- Problem description
Find every line in the records below that holds the word "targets" and copy it.

- Data in this exercise
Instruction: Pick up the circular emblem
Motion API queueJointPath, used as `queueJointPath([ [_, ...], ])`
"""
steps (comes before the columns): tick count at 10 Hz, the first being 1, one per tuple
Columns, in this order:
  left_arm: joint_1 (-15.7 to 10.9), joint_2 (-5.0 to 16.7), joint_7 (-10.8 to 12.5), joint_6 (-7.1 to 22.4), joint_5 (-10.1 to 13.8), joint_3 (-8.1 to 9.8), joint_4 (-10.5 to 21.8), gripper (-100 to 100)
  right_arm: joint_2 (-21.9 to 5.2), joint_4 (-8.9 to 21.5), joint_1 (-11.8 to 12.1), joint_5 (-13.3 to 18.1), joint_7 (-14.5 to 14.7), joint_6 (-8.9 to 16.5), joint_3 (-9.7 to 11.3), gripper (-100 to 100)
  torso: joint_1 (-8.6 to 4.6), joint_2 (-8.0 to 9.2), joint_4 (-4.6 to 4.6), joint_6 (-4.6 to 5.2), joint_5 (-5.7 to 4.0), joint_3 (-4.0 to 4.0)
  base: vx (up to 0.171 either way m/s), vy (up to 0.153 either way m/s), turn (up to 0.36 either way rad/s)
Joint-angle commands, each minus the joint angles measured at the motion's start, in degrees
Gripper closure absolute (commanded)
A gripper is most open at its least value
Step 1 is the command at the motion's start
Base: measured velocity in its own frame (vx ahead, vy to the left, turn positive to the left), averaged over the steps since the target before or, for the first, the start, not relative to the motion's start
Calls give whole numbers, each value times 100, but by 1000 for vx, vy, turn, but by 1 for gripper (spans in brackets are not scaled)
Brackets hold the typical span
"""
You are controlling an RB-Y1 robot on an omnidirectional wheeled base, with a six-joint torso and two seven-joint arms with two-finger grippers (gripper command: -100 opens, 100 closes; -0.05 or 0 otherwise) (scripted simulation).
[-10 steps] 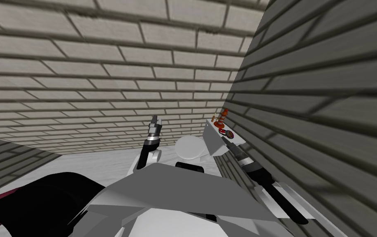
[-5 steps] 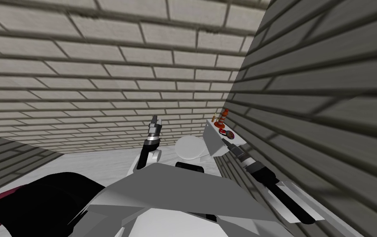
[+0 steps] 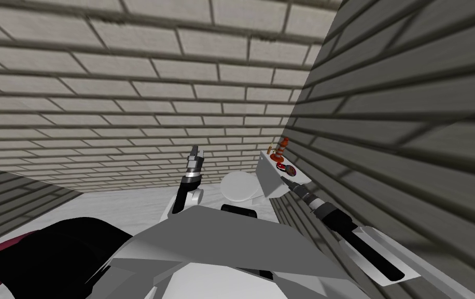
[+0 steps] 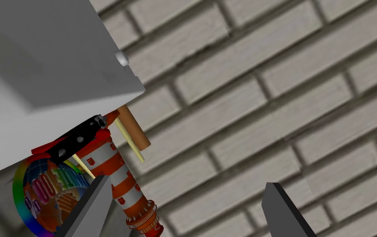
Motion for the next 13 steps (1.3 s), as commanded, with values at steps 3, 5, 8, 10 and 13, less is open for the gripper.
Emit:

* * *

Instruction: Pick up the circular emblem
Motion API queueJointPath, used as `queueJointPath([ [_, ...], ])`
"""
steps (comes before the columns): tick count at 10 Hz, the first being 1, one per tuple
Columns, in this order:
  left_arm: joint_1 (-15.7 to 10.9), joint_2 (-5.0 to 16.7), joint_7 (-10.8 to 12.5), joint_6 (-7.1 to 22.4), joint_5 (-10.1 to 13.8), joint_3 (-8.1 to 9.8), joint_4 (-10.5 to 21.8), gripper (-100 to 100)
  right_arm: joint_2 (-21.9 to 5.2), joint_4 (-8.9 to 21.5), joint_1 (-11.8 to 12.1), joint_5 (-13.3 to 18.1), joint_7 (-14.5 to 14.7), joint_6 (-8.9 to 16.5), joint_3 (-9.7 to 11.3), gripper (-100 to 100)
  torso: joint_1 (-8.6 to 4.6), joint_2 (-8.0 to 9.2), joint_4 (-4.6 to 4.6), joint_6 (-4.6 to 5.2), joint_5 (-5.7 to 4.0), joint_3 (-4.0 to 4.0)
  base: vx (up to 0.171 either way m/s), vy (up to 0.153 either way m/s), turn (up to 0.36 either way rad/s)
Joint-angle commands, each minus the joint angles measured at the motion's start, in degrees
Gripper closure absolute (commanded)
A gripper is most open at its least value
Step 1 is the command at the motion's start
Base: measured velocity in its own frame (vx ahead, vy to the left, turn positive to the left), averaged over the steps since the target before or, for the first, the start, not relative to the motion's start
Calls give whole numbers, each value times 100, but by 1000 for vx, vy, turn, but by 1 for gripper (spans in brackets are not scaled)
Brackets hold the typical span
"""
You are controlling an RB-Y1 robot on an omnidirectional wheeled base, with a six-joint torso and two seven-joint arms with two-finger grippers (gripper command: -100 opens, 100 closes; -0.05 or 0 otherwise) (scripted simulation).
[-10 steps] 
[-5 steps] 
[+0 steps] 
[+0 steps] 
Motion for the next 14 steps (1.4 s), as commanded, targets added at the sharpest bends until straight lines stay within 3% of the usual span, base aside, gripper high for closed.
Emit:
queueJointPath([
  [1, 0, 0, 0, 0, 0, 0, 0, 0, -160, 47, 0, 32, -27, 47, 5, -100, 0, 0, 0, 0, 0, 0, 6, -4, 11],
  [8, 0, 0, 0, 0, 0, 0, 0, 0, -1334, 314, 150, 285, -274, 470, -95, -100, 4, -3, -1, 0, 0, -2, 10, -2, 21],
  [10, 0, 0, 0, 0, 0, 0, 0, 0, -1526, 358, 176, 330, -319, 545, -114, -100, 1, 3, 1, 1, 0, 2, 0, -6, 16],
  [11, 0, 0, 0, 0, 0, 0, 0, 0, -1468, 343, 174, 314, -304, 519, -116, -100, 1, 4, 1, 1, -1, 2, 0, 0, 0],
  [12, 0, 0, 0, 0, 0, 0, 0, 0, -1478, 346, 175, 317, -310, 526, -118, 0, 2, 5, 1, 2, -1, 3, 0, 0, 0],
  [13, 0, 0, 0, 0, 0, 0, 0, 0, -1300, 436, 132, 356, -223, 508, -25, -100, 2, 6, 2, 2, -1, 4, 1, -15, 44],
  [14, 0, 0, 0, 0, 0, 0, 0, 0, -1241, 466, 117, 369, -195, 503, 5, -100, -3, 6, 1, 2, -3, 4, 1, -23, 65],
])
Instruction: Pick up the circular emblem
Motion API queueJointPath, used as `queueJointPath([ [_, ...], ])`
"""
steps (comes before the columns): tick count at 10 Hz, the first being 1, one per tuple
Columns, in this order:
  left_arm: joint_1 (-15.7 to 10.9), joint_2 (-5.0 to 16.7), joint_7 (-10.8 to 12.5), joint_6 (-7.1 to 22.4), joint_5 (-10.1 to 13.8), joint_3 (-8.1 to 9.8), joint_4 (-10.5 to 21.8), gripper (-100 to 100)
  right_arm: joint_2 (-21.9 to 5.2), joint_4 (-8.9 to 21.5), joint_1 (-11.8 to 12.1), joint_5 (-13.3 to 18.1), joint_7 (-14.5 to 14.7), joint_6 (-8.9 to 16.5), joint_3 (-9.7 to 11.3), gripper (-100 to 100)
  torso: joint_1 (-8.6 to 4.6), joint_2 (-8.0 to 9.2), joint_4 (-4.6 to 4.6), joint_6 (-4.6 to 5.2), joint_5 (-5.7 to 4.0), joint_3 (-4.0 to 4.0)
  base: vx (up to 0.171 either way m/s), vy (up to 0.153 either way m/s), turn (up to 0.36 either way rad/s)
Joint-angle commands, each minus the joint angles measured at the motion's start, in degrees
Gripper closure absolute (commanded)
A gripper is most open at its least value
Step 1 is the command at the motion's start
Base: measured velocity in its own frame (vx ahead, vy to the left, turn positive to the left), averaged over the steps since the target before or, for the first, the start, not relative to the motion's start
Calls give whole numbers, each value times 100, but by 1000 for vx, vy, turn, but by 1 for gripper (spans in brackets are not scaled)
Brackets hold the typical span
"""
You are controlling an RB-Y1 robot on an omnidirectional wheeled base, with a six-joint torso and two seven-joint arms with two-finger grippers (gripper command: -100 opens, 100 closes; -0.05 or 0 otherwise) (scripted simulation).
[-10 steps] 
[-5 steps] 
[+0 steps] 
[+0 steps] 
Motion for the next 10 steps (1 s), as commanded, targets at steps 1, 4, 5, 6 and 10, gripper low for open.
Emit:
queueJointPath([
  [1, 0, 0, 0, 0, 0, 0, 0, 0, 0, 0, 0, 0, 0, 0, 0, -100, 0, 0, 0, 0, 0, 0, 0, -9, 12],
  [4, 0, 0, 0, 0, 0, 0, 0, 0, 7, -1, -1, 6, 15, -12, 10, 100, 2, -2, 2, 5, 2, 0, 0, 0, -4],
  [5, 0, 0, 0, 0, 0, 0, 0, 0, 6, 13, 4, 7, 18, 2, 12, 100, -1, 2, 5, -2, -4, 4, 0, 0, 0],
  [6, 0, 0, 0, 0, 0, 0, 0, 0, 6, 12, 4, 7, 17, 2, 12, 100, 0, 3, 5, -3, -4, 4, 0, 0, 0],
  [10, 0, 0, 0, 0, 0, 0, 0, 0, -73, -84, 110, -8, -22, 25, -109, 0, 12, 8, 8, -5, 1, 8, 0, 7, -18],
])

- Task solution
Motion for the next 14 steps (1.4 s), as commanded, targets added at the sharpest bends until straight lines stay within 3% of the usual span, base aside, gripper high for closed.
Motion for the next 10 steps (1 s), as commanded, targets at steps 1, 4, 5, 6 and 10, gripper low for open.

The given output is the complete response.